Pluristem recognizes that cell therapies will become widely available only if the stem cell industry achieves a key goal: the control and automation of stem cell culture. To help the industry reach toward this goal, Pluristem is working on innovative products such as the PLX Bioreactor system, a 3D platform that uses Eppendorf’s Fibra-Cel carrier discs in a packed-bed configuration. These discs, which consist of nonwoven polyester, create a 3D growth environment for cells.

“To transform stem cell therapy into an industry, companies must have several elements in place and interlinked, with the ability to scale up stem cell processes as needed,” says Lior Raviv, vice president of development at Pluristem. Those elements include a potent cell source, the capability to produce trillions of high-quality cells per year, reproducibility in a closed process, and low cost of goods.

The allogeneic/autologous decision is particularly critical. In autologous products, donor cells treat only the donor, so scaleup is not an issue beyond the need for a cell number sufficient for treatment, which is typically hundreds of millions of cells. “Scaling up for autologous treatments is more about scaling facility capacities to handle multiple batches at a time,” Raviv adds.
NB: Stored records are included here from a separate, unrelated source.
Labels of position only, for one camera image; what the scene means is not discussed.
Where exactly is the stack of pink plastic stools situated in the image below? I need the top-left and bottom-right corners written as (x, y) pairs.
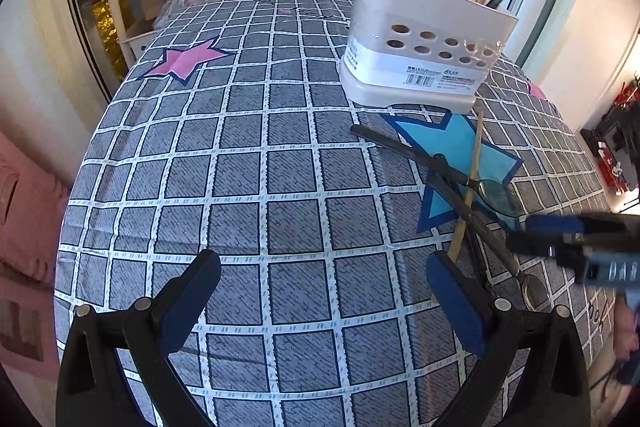
top-left (0, 132), bottom-right (68, 278)

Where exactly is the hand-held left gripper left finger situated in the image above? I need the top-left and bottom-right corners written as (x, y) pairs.
top-left (56, 248), bottom-right (223, 427)

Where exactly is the pink plastic stool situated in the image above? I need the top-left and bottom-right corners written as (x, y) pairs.
top-left (0, 277), bottom-right (66, 373)

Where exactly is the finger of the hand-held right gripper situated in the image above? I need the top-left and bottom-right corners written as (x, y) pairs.
top-left (522, 213), bottom-right (626, 238)
top-left (507, 229), bottom-right (588, 265)

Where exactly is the gold foil bag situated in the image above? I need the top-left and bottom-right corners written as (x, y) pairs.
top-left (92, 0), bottom-right (126, 82)

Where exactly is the grey checked tablecloth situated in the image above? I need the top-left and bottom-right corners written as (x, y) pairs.
top-left (52, 0), bottom-right (618, 427)

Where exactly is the white plastic utensil holder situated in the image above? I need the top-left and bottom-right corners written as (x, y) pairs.
top-left (339, 0), bottom-right (519, 114)

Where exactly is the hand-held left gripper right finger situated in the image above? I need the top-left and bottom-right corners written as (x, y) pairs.
top-left (426, 249), bottom-right (592, 427)

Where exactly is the person's right hand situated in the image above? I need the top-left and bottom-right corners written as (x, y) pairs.
top-left (614, 294), bottom-right (640, 358)

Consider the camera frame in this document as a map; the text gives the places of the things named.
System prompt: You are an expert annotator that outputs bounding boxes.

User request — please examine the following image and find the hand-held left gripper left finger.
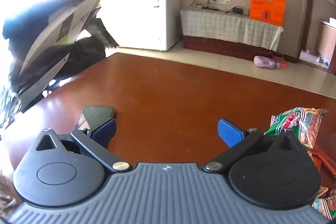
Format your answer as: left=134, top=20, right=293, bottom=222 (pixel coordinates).
left=31, top=118, right=133, bottom=174

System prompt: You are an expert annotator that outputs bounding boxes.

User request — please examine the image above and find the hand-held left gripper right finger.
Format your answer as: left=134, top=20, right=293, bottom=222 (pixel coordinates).
left=202, top=118, right=302, bottom=174

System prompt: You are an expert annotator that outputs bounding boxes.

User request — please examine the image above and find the large green cracker bag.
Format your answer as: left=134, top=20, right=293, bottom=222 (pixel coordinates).
left=264, top=107, right=330, bottom=150

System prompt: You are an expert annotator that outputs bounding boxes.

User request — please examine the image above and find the wide orange snack packet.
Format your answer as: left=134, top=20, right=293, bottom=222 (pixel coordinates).
left=308, top=150, right=322, bottom=171

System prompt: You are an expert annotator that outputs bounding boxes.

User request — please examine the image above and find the black smartphone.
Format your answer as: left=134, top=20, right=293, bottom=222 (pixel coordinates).
left=73, top=106, right=116, bottom=133

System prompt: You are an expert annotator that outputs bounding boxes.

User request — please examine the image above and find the purple plastic bottle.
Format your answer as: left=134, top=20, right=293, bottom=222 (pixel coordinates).
left=253, top=55, right=283, bottom=70

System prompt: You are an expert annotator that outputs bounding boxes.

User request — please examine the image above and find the pink floor mat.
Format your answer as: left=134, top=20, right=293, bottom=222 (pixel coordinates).
left=273, top=52, right=289, bottom=69

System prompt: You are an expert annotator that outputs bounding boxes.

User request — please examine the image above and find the pale lace cabinet cover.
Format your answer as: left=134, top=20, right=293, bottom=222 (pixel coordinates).
left=180, top=9, right=284, bottom=52

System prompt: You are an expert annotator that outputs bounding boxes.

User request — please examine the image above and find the electric scooter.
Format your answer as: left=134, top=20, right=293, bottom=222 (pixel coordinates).
left=0, top=0, right=120, bottom=130

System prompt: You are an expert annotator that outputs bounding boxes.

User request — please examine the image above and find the white chest freezer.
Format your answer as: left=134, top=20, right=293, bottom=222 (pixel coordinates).
left=101, top=0, right=181, bottom=52

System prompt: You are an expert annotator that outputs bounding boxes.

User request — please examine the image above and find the orange cardboard gift box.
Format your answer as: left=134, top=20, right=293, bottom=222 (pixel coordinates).
left=249, top=0, right=286, bottom=26

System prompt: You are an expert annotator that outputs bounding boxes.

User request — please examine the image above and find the wooden kitchen cabinet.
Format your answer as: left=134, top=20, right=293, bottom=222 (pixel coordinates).
left=318, top=18, right=336, bottom=67

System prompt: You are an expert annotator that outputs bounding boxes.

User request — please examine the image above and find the wooden door frame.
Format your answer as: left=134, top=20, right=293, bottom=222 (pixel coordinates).
left=299, top=0, right=313, bottom=60

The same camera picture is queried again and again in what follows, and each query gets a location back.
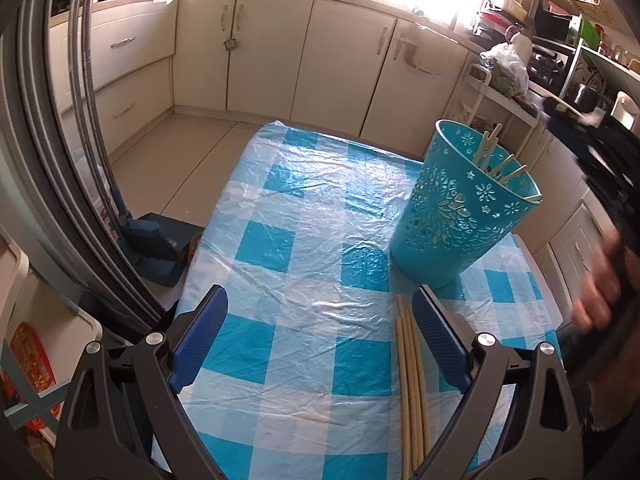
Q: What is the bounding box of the black toaster oven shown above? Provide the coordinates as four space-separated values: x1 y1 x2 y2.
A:
527 42 576 83

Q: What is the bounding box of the white thermos jug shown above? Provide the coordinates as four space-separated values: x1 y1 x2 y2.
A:
505 27 533 61

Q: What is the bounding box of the white base cabinet row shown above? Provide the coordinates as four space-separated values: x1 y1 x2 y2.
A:
50 0 481 161

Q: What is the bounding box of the pale wooden chopstick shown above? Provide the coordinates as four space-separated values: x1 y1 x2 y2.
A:
404 307 427 466
395 316 412 480
397 296 421 473

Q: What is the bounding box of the white and blue corner shelf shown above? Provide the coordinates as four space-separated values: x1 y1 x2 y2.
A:
0 240 103 461

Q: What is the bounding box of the grey sliding door frame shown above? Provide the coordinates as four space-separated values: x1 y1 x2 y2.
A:
0 0 166 341

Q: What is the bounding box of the white storage trolley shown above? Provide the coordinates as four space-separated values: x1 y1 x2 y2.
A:
452 62 546 161

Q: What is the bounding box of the black microwave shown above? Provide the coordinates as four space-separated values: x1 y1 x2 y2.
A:
534 7 581 43

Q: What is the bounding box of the white hanging door bin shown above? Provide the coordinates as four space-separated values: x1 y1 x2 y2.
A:
395 27 436 73

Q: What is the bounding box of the black pot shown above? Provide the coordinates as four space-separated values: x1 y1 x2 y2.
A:
572 82 601 106

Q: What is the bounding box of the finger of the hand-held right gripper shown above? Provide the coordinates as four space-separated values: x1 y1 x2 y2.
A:
542 97 601 161

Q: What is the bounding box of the clear plastic bag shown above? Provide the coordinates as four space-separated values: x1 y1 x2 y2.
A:
482 42 531 98

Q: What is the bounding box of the blue perforated plastic basket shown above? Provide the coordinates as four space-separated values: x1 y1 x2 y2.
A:
389 119 543 289

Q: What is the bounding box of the green cutting board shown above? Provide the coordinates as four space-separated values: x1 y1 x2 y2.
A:
580 17 603 51

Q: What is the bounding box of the white counter shelf rack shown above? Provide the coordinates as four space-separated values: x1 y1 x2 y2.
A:
565 40 640 111

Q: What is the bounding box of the blue dustpan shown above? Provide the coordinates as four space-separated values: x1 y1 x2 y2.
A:
120 212 201 288

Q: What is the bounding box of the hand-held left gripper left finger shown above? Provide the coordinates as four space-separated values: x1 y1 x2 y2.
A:
56 284 229 480

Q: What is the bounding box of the white electric kettle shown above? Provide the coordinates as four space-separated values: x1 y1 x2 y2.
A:
611 91 640 128

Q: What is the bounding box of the person's right hand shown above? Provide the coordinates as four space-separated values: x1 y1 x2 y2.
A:
574 235 630 333

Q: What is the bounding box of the white drawer cabinet row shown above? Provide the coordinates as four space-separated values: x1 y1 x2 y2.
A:
515 125 616 311

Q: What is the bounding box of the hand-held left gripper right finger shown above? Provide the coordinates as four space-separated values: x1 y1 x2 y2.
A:
411 284 585 480

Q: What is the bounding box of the red printed bag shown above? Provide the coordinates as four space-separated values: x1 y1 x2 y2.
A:
0 322 57 431

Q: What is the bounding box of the blue checked plastic tablecloth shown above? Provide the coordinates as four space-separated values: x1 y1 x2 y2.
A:
150 121 566 480
With allogeneic products, the issue becomes scaling the process to millions of doses per batch. Here the cells’ proliferative ability and doubling limits come into play. Raviv notes that different stem cells possess different proliferation capacities, which determine when they lose potency, reach senescence, or mutate.

“To maximize the growth potential within the doubling limit window, there is a need to dramatically increase the surface area to grow cells,” he explains. “Scaled-up systems are the only way to take full advantage of allogeneic therapies using a reasonable infrastructure.”

Another benefit of efficient scaleup is a reduction in the number of batches required to meet market demand. Scaling up stem cell manufacturing will involve process analytic technologies that improve process control, reduce human factors, minimize infrastructure needs, and improve batch-to-batch consistency—all leading to manageable cost of goods.

The process failure risks with stem cell manufacturing is grappling are reminiscent of those faced by protein biotech not too long ago: batch failure and a lack of supporting technology, particularly downstream. To mitigate these risks, Raviv argues, processes need to be simplified, with implementation of fail-safe checkpoints and controls.

Is Media the Answer?

Stem cell culture presents challenges that differ from those encountered during the expansion of mammalian, bacterial, and insect cells. Apart from issues of maintaining an appropriate stage of differentiation, stem cells and related cells are the product, whereas CHO cells, for example, merely constitute an expression system.

The production of therapeutic cells is still in its nascent phase, at a stage of manufacturability reminiscent of monoclonal antibodies 25 years ago. Could media and feed once again be the secret, the knight in shining armor, that renders moot issues of scalability and manufacturability for stem cells?

Randall Alfano, Ph.D., vice president for product development at InVitria, believes that media and feed could affect improvements for primary and stem cell cultures similar to those realized for CHO cultures.

InVitria recently launched a media formulation service based on the company’s portfolio of animal-free media supplements, which are proteins expressed in plants. The lead products, albumin and transferrin, are typically added to mammalian cell culture media at levels up to 1 g/L.

For stem cell cultures, animal-free media perform better than xeno-free media, suggests Dr. Alfano: “Multiple stem and primary cell types exhibit higher population doublings during cell expansion, lower levels of spontaneous differentiation or unwanted cellular activation, and equivalent to superior functionality in addition to having a streamlined regulatory path to approval due to the lack of human serum–derived components.”

 

Angelo DePalma, PhD, is a writer for GEN.